→ Task prompt:
Nothing but the text should be carried over: reproduce all the data exactly and leave out every image.

→ Information shown:
>>>>
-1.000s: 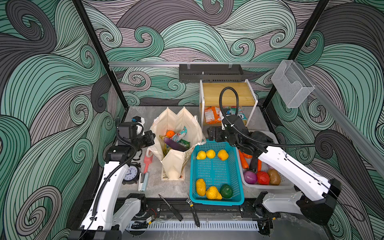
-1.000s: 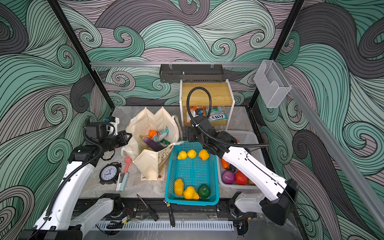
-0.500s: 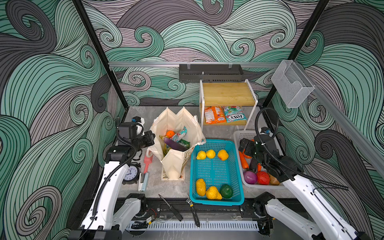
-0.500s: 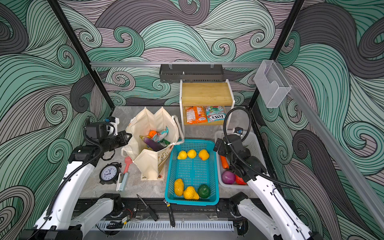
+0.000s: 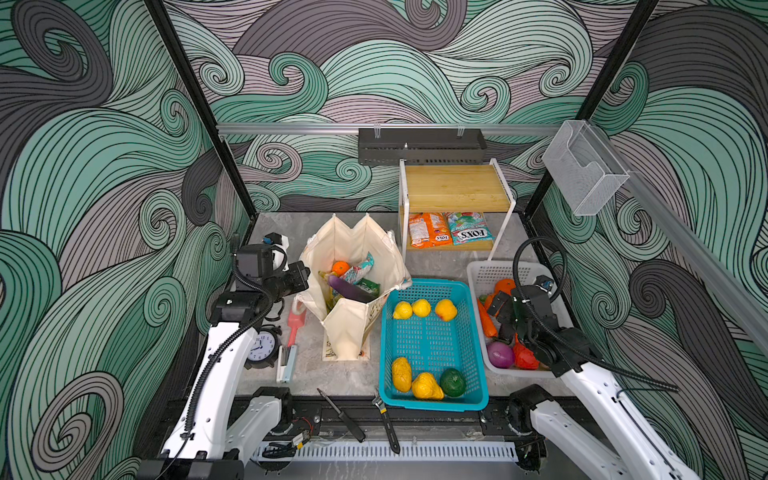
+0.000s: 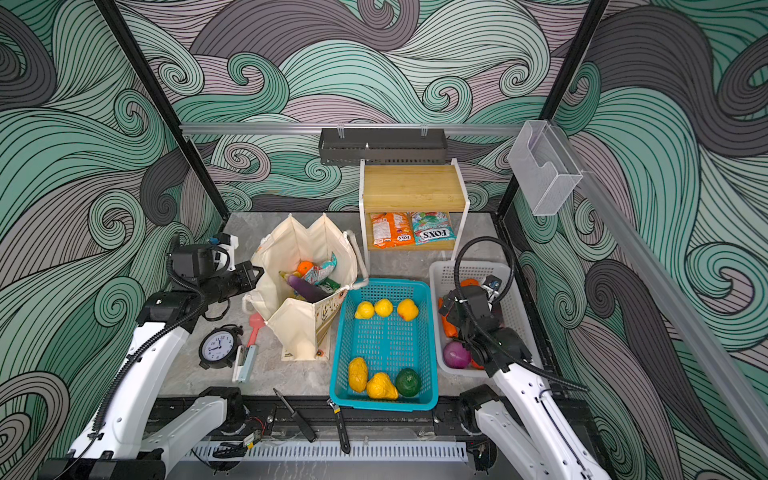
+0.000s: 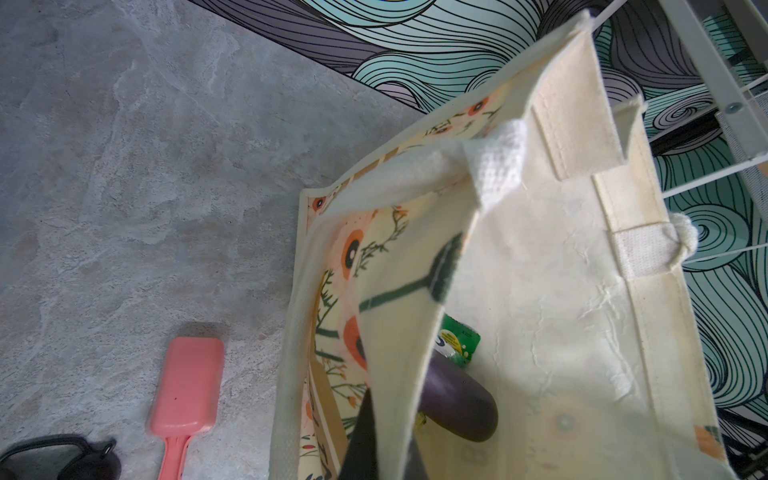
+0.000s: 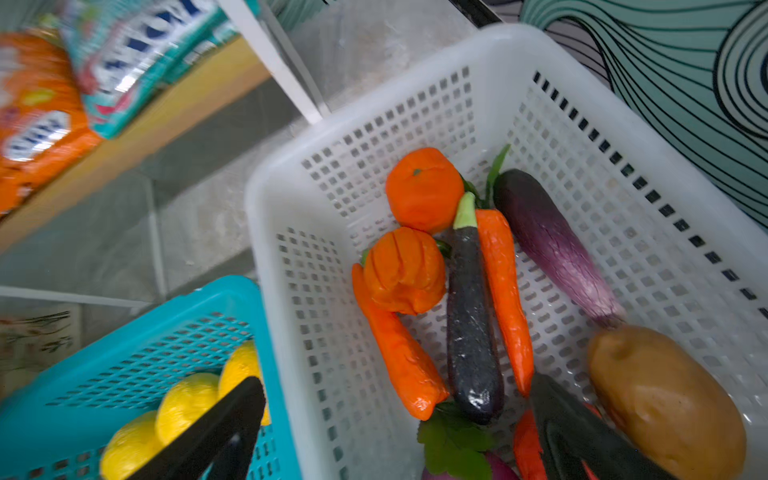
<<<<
→ Task response:
-1.000s: 
-1.000s: 
-0.500s: 
-0.500s: 
+0.000s: 
+0.000s: 
+0.000s: 
+0.000s: 

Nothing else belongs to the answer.